True repentance is seeing sin

Watson WednesdaysWednesdays with Watson is a weekly reading taken from my favorite Puritan writer, Thomas Watson.  This week’s selection is taken from The Doctrine of Repentance.

Repentance is a grace of God’s Spirit whereby a sinner is inwardly humbled and visibly reformed. For a further amplification, know that repentance is a spiritual medicine made up of six special ingredients:

1. Sight of sin
2. Sorrow for sin
3. Confession of sin
4. Shame for sin
5. Hatred for sin
6. Turning from sin

If any one is left out it loses its virtue.

Ingredient 1: Sight of Sin

The first part of Christ’s physic is eye-salve (Acts 26.18). It is the great thing noted in the prodigal’s repentance: ‘he came to himself’ (Luke 15.17). He saw himself a sinner and nothing but a sinner. Before a man can come to Christ he must first come to himself. Solomon, in his description of repentance, considers this as the first ingredient: ‘if they shall bethink themselves’ (I Kings 8.47). A man must first recognize and consider what his sin is, and know the plague of his heart before he can be duly humbled for it. The first creature God made was light. So the first thing in a penitent is illumination: ‘Now ye are light in the Lord’ (Eph. 5.8). The eye is made both for seeing and weeping. Sin must first be seen before it can be wept for.

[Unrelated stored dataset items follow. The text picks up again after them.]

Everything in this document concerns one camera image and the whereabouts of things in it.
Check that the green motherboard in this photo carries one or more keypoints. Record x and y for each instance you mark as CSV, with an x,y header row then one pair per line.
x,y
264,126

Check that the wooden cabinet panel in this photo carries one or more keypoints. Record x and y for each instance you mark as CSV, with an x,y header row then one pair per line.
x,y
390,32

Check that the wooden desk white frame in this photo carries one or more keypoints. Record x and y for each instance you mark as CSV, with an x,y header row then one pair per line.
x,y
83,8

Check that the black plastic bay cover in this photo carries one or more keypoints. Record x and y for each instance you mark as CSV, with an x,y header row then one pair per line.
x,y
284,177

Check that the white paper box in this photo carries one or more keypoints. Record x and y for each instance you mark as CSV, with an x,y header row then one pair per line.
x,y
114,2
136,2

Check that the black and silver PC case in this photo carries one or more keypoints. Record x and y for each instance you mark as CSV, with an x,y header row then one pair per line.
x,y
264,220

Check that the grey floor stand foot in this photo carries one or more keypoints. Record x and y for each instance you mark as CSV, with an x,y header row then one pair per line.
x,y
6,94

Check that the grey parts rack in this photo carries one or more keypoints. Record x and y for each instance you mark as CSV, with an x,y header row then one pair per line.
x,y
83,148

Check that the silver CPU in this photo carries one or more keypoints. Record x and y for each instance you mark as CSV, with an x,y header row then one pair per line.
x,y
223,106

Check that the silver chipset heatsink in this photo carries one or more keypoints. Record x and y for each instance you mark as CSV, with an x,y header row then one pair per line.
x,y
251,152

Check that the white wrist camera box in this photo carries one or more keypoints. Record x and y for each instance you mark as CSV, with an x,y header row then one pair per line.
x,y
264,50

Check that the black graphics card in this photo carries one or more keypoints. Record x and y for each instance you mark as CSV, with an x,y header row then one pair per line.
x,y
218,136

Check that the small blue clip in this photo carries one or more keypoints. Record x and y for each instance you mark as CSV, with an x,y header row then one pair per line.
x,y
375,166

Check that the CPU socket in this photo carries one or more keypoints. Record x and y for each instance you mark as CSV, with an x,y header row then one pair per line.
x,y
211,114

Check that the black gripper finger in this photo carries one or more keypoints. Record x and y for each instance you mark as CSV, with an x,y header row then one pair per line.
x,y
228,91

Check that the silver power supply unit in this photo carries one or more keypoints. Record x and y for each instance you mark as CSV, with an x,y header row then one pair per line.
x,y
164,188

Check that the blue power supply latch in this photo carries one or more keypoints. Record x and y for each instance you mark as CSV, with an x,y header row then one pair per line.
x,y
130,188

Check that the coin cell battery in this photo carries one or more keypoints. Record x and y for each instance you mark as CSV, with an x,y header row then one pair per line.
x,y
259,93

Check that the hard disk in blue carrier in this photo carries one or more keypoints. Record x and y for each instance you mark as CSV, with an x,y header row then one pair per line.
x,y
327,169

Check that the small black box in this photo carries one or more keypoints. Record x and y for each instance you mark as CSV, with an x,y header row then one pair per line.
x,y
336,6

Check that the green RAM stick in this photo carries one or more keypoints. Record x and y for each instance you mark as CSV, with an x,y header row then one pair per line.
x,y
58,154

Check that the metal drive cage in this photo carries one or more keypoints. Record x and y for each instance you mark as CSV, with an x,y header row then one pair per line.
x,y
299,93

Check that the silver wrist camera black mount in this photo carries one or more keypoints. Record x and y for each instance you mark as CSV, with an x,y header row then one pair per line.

Hence I infer that where there is no sight of sin, there can be no repentance. Many who can spy ‘faults in others see none in themselves. They cry that they have good hearts. Is it not strange that two should live together, and eat and drink together, yet not know each other? Such is the case of a sinner. His body and soul live together, work together, yet he is unacquainted with himself. He knows not his own heart, nor what a hell he carries about him. Under a veil a deformed face is hid. Persons are veiled over with ignorance and self-love; therefore they see not what deformed souls they have. The devil does with them as the falconer with the hawk. He blinds them and carries them hooded to hell: ‘the sword shall be upon his right eye’ (Zech. 11.17). Men have insight enough into worldly matters, but the eye of their mind is smitten. They do not see any evil in sin; the sword is upon their right eye.